In alcune conversazioni, annotano gli agenti della polizia di Stato, la donna «non nasconde di poter arrivare facilmente a raggiungere gli appartenenti alla Commissione per indirizzare la sentenza in favore dei calciatori, anche se poi non emerge alcun elemento che possa avvalorare questa sua possibilità».

«È comunque indubbio - concludono gli investigatori - che la stessa, appartenendo comunque all'organo federale della Lega Calcio, possa di conseguenza facilmente riconoscere alcuni membri della Commissione giudicante».

Stando a quanto raccontato da Doni nell'interrogatorio, poi, la manipolazione della partita che più l'ha inguaiato, Atalanta-Piacenza, del 19 marzo 2001, serviva proprio a far ottenere alla squadra la serie A. «Io per l'Atalanta ho sempre giocato con il massimo impegno - ha spiegato al Gip Guido Salvini e al procuratore della Repubblica Roberto Di Martino nell'interrogatorio di garanzia - e non ho guadagnato nulla dai fatti che ho raccontato».

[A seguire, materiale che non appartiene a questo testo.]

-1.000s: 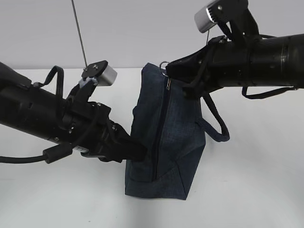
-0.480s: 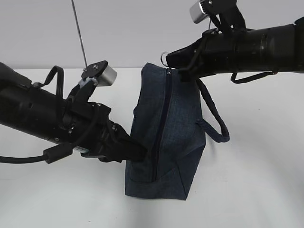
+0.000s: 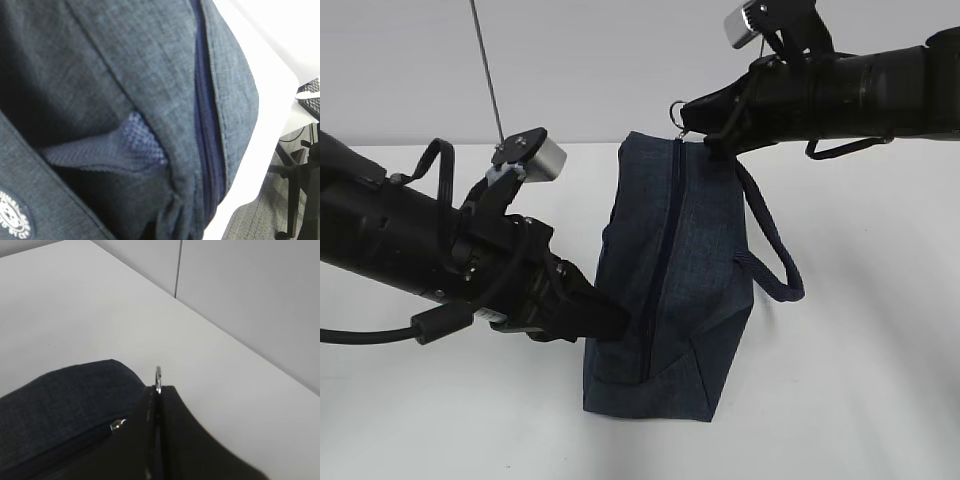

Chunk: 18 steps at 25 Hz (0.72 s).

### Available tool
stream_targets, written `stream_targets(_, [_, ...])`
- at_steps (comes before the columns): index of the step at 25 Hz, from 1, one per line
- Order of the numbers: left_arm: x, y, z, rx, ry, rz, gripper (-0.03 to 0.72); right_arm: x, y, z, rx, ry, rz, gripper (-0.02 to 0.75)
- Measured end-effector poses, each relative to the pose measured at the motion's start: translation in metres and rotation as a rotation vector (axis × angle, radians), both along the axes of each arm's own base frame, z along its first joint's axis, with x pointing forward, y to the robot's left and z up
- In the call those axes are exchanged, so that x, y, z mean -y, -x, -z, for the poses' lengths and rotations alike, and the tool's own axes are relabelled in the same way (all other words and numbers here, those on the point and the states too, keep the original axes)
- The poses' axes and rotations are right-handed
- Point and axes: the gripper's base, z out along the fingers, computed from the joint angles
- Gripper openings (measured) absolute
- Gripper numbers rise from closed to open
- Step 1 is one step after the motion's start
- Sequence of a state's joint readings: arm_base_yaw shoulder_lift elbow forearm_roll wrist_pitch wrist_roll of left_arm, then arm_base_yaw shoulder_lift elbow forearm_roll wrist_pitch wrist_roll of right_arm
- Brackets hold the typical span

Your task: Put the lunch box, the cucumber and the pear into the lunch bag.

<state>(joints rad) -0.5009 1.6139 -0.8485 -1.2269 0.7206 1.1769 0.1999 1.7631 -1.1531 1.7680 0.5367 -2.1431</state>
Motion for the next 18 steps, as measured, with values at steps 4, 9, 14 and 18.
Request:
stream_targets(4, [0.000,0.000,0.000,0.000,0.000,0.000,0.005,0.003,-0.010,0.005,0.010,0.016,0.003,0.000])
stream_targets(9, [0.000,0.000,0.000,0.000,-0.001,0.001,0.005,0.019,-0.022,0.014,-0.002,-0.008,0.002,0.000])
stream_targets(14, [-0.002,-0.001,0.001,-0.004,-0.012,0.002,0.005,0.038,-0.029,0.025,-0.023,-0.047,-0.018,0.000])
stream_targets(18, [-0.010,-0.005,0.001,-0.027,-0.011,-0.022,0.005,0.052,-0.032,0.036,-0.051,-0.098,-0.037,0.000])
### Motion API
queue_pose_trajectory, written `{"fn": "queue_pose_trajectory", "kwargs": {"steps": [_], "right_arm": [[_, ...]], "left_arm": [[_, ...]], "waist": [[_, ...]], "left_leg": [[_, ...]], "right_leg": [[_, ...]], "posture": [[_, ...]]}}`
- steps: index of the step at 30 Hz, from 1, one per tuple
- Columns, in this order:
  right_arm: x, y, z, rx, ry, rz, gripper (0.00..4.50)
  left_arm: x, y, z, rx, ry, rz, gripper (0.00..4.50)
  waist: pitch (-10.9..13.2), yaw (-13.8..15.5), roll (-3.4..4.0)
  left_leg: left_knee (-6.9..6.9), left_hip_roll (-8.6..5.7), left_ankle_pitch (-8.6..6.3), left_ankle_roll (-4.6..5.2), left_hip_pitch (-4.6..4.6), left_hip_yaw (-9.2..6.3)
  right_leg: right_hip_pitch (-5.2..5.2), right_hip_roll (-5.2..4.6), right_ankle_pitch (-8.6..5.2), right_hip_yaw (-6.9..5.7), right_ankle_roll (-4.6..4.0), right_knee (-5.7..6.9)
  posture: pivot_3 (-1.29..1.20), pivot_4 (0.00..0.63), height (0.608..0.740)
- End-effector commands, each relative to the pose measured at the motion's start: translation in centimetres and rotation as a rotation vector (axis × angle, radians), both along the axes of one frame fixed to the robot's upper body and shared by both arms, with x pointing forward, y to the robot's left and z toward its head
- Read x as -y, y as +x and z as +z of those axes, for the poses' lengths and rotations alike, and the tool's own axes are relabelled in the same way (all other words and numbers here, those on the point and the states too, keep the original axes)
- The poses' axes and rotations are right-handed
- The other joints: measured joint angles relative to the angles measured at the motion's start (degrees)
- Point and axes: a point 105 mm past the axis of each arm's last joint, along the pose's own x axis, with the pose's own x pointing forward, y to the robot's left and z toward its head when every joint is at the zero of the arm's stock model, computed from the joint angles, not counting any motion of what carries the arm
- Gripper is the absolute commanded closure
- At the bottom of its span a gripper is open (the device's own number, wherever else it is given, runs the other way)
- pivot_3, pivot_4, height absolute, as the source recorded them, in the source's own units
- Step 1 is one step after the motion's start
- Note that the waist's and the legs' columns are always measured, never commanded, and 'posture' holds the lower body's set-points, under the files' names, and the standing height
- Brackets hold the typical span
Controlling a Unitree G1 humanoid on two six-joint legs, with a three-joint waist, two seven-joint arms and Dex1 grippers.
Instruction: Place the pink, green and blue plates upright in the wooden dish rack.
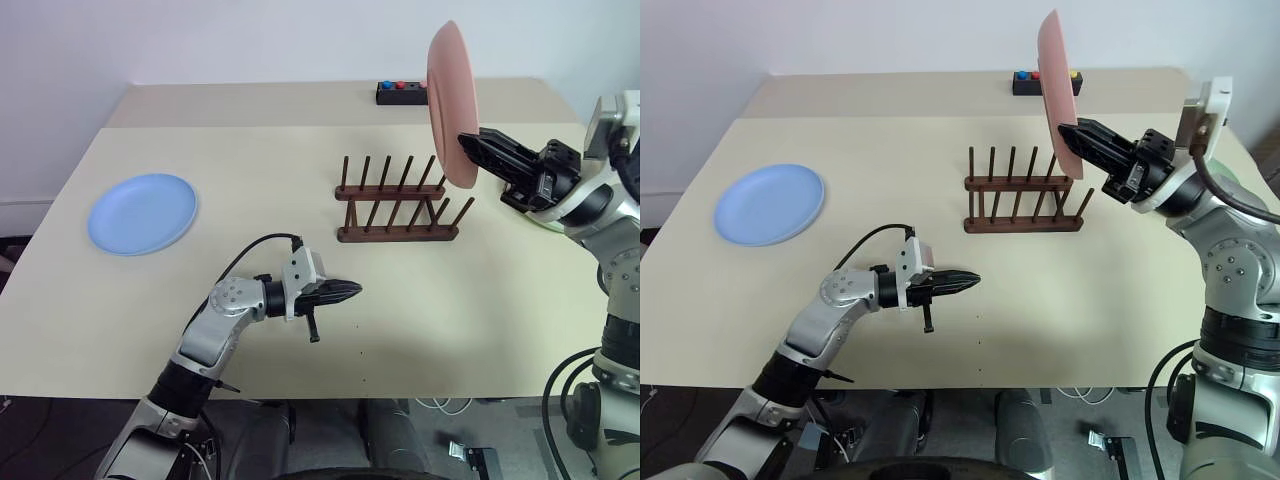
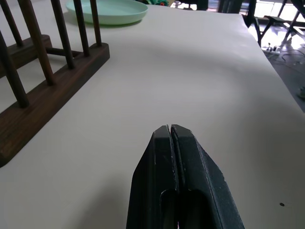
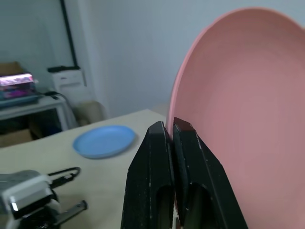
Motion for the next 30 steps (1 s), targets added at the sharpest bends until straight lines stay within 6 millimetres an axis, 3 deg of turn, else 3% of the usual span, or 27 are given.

Fu avvicinato per Ascoli-Atalanta, sempre dello scorso campionato, ma ha raccontato di non avere voluto incontrare l'ascolano Micolucci, coinvolto nella combine, e ha aggiunto di non avere avuto la sensazione di una particolare arrendevolezza da parte dell'Ascoli nel corso della partita durante la quale, tra l'altro, era in panchina».